Wahl in der Sonderverwaltungszone: Peking-Kritiker enttäuscht

Die Anhänger der Pekinger Regierung haben bei der Wahl in Hongkong knapp gewonnen. Patriotismus wird wohl trotzdem nicht an Schulen unterrichtet werden.

Hongkongs Verwaltungschef Leung Chun-ying. Bild: reuters

PEKING taz | Wochenlang haben Zehntausende Hongkonger gegen die Einführung von „Patriotismus-Unterricht“ und damit gegen die Führung in Peking protestiert - zuletzt zehn Tage am Stück vor dem Regierungssitz. Doch der Protest hat nicht ausgereicht. Bei den Parlamentswahlen am Sonntag gelang es den beiden Peking-freundlichen Parteien, zumindest so viel Stimmen zu bekommen, dass das Regierungslager stärkste parlamentarische Kraft in der chinesischen Sonderverwaltungszone bleibt.

Nach Angaben von Hongkongs Wahlbehörde errangen die drei demokratischen Oppositionsparteien zusammen 27 Sitze. Damit kommen sie zwar bei den insgesamt 40 zur freien Wahl stehenden Sitze auf mehr als die beiden finanzstarken Peking-freundlichen Parteien. Doch weitere 30 Sitze werden besetzt von Wirtschafts- und anderen Interessensvertretern und die sind meist Peking-freundlich.
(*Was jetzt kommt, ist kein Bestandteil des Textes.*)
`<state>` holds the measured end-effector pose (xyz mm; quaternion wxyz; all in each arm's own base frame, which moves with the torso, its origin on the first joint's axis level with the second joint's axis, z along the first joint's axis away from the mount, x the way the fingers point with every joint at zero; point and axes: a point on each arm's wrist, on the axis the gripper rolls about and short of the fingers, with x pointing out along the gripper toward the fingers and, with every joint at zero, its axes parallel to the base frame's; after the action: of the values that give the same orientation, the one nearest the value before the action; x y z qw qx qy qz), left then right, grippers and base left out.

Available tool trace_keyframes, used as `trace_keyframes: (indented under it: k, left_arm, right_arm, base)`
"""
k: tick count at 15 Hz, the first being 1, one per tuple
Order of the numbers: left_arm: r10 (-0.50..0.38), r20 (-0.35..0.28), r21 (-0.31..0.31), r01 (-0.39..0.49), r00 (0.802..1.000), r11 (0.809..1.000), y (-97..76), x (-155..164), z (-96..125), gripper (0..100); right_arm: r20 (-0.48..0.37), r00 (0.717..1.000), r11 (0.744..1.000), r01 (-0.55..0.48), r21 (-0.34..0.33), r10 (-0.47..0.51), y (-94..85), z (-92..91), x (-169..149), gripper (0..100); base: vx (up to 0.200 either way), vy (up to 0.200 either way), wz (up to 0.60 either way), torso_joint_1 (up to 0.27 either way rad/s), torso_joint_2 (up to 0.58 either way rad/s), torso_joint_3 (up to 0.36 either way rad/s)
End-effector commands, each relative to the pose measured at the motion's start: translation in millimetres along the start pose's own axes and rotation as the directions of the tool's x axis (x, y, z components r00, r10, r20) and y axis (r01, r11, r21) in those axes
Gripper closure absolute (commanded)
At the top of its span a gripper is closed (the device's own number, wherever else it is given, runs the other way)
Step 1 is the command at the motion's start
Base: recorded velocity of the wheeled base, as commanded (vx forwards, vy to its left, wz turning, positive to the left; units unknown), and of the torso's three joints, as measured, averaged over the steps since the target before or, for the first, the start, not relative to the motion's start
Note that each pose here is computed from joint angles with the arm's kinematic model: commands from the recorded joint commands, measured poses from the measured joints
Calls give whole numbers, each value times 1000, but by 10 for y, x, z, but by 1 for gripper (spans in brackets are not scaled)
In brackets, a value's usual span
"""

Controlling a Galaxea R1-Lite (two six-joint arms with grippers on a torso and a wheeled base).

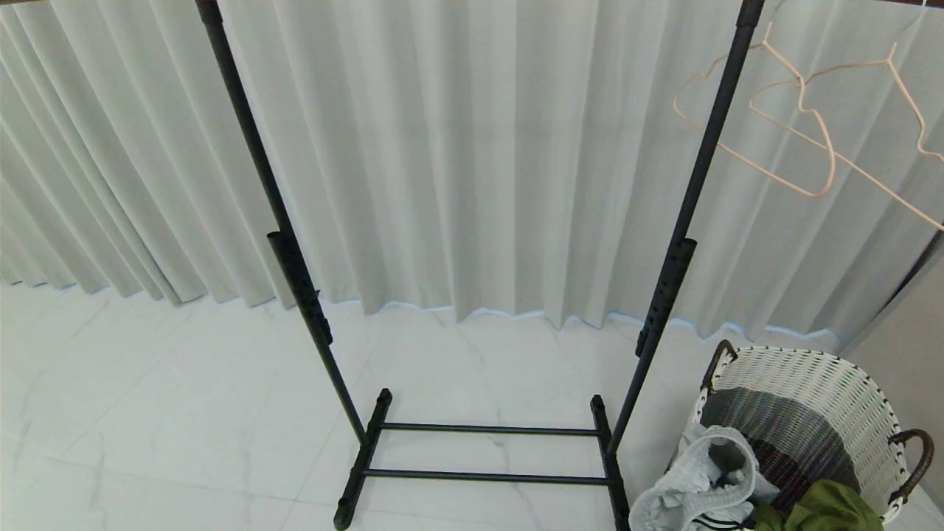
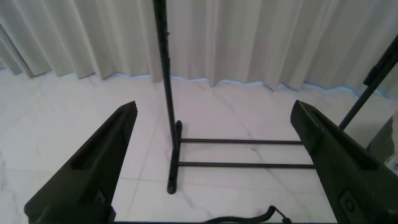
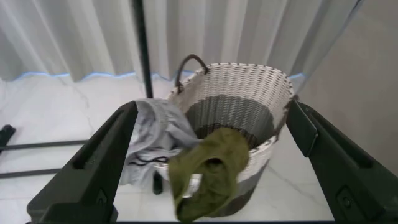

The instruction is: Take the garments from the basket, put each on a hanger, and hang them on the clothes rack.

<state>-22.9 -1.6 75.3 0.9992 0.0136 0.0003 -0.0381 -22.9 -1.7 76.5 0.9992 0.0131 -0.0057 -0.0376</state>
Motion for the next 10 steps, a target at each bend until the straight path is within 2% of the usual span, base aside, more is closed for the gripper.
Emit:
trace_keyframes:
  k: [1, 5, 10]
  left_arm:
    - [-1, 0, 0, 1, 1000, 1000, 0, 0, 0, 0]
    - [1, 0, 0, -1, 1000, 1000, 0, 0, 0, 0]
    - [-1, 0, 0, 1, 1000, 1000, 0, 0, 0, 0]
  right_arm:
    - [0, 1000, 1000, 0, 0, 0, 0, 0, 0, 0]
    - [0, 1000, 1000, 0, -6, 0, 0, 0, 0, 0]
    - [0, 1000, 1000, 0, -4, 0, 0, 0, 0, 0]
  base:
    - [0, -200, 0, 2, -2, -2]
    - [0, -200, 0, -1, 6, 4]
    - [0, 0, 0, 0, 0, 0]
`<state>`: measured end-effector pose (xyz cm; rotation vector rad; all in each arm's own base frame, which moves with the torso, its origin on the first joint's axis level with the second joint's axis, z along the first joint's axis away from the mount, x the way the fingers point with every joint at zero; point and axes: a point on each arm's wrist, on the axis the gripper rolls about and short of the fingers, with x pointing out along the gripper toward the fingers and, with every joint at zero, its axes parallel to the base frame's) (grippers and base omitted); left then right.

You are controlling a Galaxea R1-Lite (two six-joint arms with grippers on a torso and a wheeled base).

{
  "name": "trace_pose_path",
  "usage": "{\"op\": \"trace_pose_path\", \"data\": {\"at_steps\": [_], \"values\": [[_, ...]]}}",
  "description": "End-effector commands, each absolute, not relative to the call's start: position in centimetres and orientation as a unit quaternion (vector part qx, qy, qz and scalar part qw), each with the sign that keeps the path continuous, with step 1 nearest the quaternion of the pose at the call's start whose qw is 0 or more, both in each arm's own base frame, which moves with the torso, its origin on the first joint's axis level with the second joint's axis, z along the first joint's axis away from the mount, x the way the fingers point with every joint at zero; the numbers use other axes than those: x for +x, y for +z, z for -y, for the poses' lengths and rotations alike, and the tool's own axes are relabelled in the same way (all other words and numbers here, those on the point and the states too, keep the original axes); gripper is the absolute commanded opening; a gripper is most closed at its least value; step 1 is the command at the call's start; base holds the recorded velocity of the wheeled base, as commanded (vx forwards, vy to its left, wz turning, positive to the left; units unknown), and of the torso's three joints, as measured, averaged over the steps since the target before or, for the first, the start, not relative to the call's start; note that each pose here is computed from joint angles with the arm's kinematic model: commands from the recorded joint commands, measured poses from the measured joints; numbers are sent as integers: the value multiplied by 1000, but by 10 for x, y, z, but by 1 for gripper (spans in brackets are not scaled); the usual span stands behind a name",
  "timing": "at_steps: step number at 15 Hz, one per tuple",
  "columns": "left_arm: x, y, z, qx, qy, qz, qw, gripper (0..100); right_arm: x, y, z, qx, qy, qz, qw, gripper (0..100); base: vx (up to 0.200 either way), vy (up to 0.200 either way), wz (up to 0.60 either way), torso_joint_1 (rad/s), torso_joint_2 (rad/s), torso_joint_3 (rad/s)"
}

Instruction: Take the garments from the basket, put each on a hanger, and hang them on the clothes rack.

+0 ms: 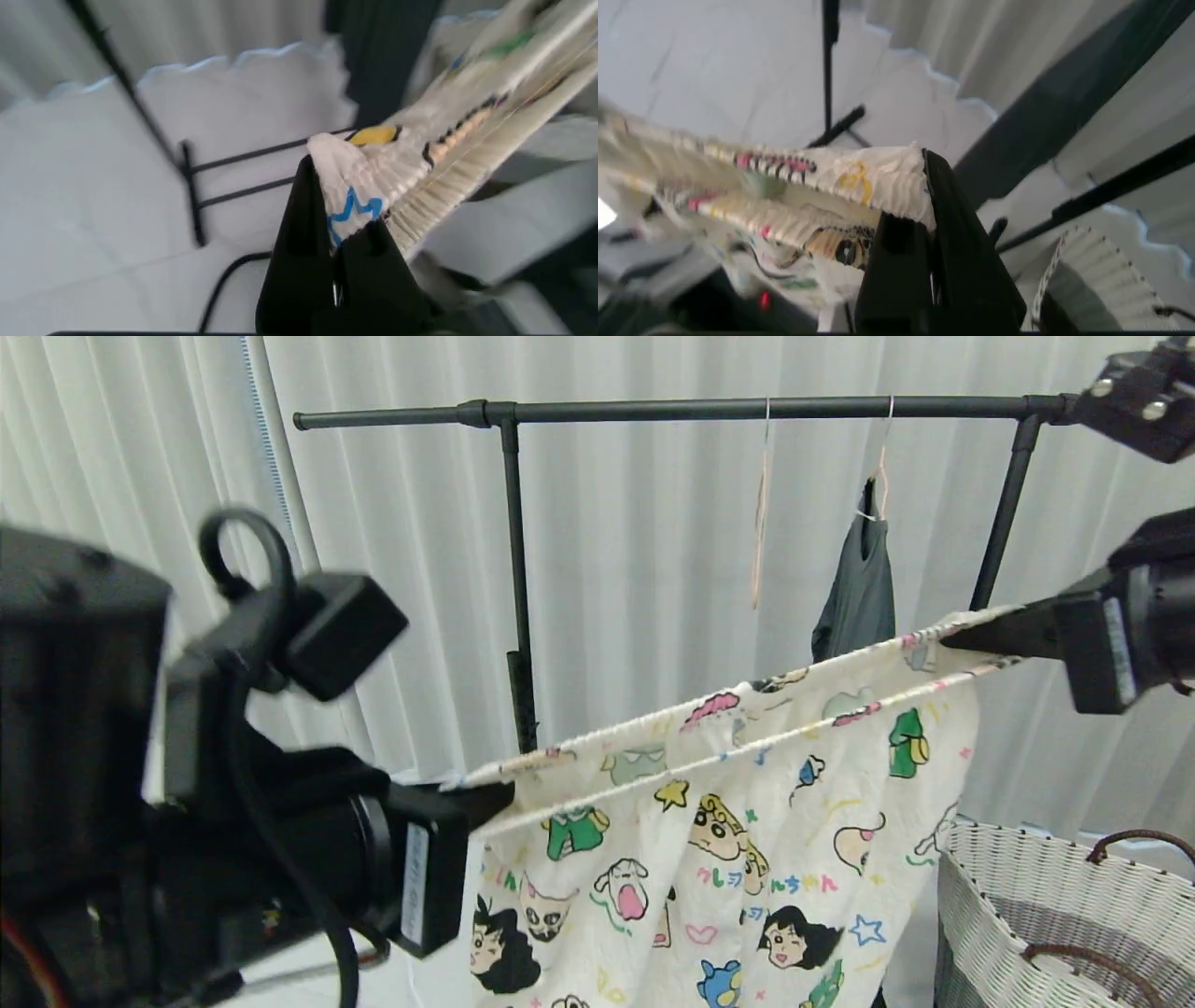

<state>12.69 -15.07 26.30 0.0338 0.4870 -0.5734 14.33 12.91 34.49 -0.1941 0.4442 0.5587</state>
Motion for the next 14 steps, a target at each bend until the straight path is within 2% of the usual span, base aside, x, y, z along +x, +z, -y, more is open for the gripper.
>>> {"op": "trace_pose_path", "data": {"at_steps": [1,3,5,7,10,14], "values": [[132,352,127,-45,-366,-220,903,0,112,361,-102,-83,305,-197,928,0,0,0,0,0,0,0],[150,378,132,-44,-353,-201,913,0,89,371,-84,-94,360,-205,905,0,0,0,0,0,0,0],[160,383,136,-19,-353,-182,918,0,74,384,-72,-83,408,-198,888,0,0,0,0,0,0,0],[156,380,142,8,-368,-180,912,0,84,394,-76,-70,401,-176,896,0,0,0,0,0,0,0],[147,381,148,13,-387,-177,905,0,105,405,-86,-56,383,-138,912,0,0,0,0,0,0,0],[133,382,141,15,-399,-177,900,0,121,406,-91,-69,365,-116,921,0,0,0,0,0,0,0]]}}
Die Oppositionsparteien hatten sich vorher zu einer sogenannten „pandemokratischen Allianz“ verbündet und benötigten gemeinsam mindestens 24 Sitze, um etwa allzu prochinesische Gesetzesvorhaben zu verhindern. Dieses Ziel haben sie immerhin erreicht. Für eine Gesamtmehrheit von 35 reichte es aber nicht. Angesichts des Rückenwinds durch die Proteste ist die Enttäuschung groß. Der Chef der Demokratischen Partei, Albert Ho Chun-yan, trat zurück, nachdem seine Partei vier der vorher acht Sitze verlor.

Überschattet war die Wahl vom Streit um das neue Schulfach „Patriotismus“, das Chinas Regierung ab 2016 verpflichtend an allen Hongkonger Grund- und Mittelschulen einführen wollte. Dabei handelt es sich um eine Art Sozialkunde über das politische System der Volksrepublik, die aber wichtige Ereignisse wie die Niederschlagung der Demokratiebewegung vom 4. Juni 1989 auf dem Platz des Himmlischen Friedens in Peking ausschloss.

Zehntausende haben in den vergangenen Wochen auf Hongkongs Straßen gegen dieses Vorhaben protestiert, darunter auch viele Lehrer. Sie sehen darin den Versuch Pekings einer prochinesischen „Gehirnwäsche“. Was Chinas Führung als besonders provokant empfunden haben dürfte: Die Demonstranten hatten aus Gips eine Freiheitsstatue aufgestellt. Die selbe Symbolik nutzten bereits die Studenten bei den Pekinger Protesten 1989.

Was das Schulfach betrifft, gab sich Hongkongs Regierungschef Leung Chun-ying angesichts des starken Widerstands am Tag vor den Wahlen kompromissbereit und überließ die Einführung nun den Schulen. Eigentlich sollte das Fach mit Beginn des Schuljahrs Anfang September bereits unterrichtet werden.

Hongkong war bis 1997 britische Kronkolonie und ist seitdem eine Sonderverwaltungszone innerhalb der Volksrepublik mit eigenem Rechtssystem sowie Presse- und Meinungsfreiheit. Peking hat versprochen, dass 2017 erstmals Hongkongs Regierungschef direkt gewählt wird, 2020 dann auch das Parlament. Die Wahl galt jetzt als Stimmungsbild, ob sich die Hongkonger 15 Jahre nach der Rückgabe stärker mit der Volksrepublik identifizieren.